La compétitivité de l’industrie européenne est d’ailleurs en péril, d’autant plus qu’est intervenue la pénurie d’énergie sur fond de conflit russo-ukrainien. En pleine envolée des prix de l’énergie, nombre d’entreprises industrielles européennes se mobilisent en faveur de la sobriété.
Possédant des usines dans des régions européennes les plus dépendantes au gaz russe, l’Allemand Volkswagen envisage de privilégier d’autres sites du vieux continent, ceux ayant un meilleur accès aux livraisons maritimes de gaz naturel liquéfié (GNL), afin de réduire ses coûts.
Préoccupés par ces problèmes qu’ils ont en commun, le président français Emmanuel Macron et le chancelier allemand Olaf Scholz sont convenus de mettre en garde contre la menace de l’IRA, lors du tête-à-tête le mois dernier. « Je pense que ce (l’IRA) n’est pas amical« , a jugé M. Macron le 8 novembre, avant d’ajouter, « il y a besoin d’un réveil européen sur ce point ».
Washington entend toutefois éviter une « guerre commerciale » avec l’Europe, à moindre coût. Une réunion au sujet de l’IRA, entre les ministres européens du Commerce et leur homologue américaine, a eu lieu le 31 octobre dernier pour apaiser la tension bilatérale en la matière.
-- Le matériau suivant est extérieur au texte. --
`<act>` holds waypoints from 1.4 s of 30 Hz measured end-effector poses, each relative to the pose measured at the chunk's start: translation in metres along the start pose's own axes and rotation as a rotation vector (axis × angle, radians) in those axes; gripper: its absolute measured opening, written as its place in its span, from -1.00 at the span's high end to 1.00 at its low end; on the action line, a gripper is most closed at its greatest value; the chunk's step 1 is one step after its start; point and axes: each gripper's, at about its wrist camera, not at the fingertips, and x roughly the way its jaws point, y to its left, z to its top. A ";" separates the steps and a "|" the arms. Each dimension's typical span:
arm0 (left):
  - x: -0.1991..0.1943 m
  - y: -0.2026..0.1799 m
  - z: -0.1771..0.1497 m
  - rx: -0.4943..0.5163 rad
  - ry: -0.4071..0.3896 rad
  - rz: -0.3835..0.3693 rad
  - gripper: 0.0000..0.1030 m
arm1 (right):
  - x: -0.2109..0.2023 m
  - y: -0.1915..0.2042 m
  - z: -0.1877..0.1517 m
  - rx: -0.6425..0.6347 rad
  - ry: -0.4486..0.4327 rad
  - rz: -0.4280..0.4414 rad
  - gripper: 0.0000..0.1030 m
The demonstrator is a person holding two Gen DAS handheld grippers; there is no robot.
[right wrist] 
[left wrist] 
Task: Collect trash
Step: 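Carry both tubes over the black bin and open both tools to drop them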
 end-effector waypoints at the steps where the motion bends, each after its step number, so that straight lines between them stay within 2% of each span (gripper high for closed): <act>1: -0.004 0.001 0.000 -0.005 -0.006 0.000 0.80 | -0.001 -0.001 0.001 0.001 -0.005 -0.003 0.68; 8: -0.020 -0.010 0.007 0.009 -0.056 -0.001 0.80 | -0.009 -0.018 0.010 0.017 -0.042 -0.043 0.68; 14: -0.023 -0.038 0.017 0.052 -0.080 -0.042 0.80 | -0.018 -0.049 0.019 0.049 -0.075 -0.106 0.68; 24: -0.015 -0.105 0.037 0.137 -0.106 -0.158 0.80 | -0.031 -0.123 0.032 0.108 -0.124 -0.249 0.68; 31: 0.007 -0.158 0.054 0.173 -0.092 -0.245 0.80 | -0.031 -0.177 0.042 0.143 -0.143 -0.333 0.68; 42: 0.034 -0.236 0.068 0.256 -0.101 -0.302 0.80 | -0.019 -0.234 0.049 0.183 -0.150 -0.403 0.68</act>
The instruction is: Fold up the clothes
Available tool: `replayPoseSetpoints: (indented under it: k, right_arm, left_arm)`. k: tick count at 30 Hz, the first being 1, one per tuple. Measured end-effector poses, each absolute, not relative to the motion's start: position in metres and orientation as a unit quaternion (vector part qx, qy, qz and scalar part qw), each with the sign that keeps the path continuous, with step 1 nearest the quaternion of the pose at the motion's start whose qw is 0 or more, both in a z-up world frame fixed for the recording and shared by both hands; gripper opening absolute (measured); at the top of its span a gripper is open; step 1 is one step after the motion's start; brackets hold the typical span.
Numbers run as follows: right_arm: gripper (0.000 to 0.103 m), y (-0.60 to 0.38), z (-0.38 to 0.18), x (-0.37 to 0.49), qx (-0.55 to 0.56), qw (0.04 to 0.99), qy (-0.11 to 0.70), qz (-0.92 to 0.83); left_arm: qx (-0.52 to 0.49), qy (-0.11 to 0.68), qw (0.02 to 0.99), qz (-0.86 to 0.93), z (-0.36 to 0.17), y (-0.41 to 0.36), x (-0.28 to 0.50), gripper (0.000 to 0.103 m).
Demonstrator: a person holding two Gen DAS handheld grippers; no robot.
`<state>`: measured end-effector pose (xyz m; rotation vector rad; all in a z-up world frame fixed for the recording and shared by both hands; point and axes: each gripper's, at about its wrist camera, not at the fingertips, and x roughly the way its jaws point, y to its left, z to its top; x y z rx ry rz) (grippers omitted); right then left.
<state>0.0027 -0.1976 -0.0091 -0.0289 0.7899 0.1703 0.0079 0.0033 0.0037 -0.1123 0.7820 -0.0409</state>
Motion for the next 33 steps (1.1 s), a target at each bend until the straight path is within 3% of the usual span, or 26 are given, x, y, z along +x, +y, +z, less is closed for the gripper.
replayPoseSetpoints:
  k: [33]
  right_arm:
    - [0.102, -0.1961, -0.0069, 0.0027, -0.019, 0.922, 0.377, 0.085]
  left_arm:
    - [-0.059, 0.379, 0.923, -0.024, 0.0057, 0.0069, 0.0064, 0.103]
Le ministre tchèque de l’Industrie et du Commerce, Jozef Sikela, a souligné à cette occasion que « ce texte est extrêmement protectionniste », tandis qu’aucun revirement n’a été observé quant à l’attitude américaine.
Il reste néanmoins des moyens pour la promotion à l’industrie européenne. Diversifier davantage la localisation sur les marchés émergents dont l’Asie ou l’Amérique du Sud pourrait constituer une bonne option. Selon les statistiques de l’ASEAN Automotive Federation, le marché automobile indonésien connaît une croissance considérable malgré la pandémie de COVID-19. Grâce à la performance extraordinaire et à la belle perspective sur le marché en Indonésie, le constructeur automobile multinational Stellantis a l’intention de proposer plus de véhicules à la clientèle locale dans les années suivantes, selon un article publié le 5 octobre par Le Figaro.
A la suite des différends sur les aides à l’avionneur américain Boeing, les droits de douane visant l’acier européen et les VE cette fois-ci, il est inévitable pour l’Europe d’être confrontée à d’autres obstacles dressés par les Etats-Unis. Mais face à la menace protectionniste, elle peut intensifier la collaboration avec ses partenaires émergents afin d’assurer la résilience de sa chaîne industrielle.